*WHAT IS NEEDED*
Could you copy exactly the lines below from the one with "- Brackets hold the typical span" to the one with "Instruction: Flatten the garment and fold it", inclusive, leaving out any pictures?

*RAW DATA*
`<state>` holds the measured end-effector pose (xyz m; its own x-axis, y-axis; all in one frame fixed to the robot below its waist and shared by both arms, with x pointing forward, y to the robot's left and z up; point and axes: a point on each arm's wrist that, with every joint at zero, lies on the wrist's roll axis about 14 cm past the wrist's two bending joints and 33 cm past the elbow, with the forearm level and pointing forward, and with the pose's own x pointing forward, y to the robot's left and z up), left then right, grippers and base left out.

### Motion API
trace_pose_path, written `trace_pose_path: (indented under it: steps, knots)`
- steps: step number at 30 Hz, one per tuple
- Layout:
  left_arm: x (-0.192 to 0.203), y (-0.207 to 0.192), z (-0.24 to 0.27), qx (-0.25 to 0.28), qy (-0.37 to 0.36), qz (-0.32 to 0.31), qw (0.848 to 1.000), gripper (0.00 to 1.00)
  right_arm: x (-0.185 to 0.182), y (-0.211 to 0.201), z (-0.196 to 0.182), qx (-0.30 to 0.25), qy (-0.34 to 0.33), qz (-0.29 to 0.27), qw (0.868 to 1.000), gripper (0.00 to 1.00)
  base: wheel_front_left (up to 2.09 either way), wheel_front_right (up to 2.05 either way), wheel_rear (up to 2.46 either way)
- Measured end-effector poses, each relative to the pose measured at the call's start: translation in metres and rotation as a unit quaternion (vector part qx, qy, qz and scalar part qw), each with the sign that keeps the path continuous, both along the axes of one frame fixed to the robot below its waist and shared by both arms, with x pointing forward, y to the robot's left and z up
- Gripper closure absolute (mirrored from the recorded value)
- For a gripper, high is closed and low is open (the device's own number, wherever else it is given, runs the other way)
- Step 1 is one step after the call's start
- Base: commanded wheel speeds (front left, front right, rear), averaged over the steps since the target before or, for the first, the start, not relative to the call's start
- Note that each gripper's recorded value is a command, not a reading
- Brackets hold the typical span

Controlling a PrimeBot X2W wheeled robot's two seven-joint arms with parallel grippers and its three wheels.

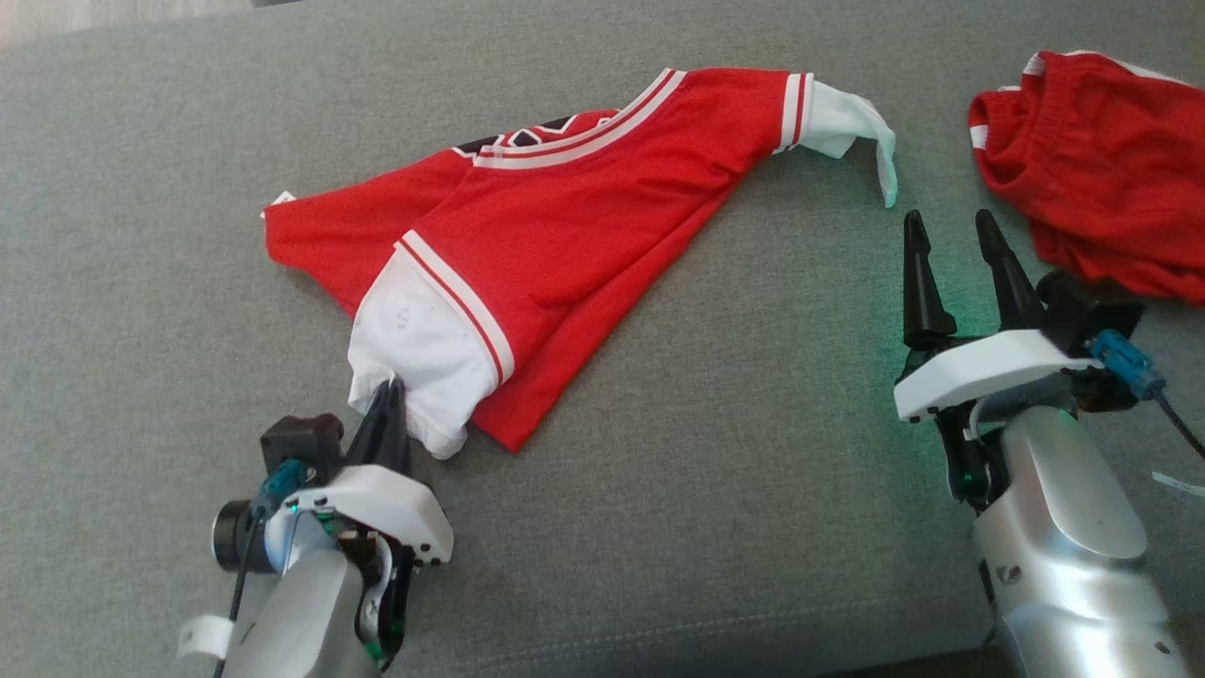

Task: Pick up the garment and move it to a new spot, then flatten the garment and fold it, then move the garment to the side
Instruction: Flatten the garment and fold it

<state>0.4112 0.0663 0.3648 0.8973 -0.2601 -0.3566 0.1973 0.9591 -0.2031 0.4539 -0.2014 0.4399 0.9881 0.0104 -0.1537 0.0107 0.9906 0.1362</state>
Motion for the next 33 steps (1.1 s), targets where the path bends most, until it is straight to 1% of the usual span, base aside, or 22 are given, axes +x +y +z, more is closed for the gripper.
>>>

*SOLUTION TO THE PROBLEM*
- Brackets hold the typical span

Controlling a PrimeBot X2W wheeled robot's two seven-joint arms with parallel grippers and its three wheels.


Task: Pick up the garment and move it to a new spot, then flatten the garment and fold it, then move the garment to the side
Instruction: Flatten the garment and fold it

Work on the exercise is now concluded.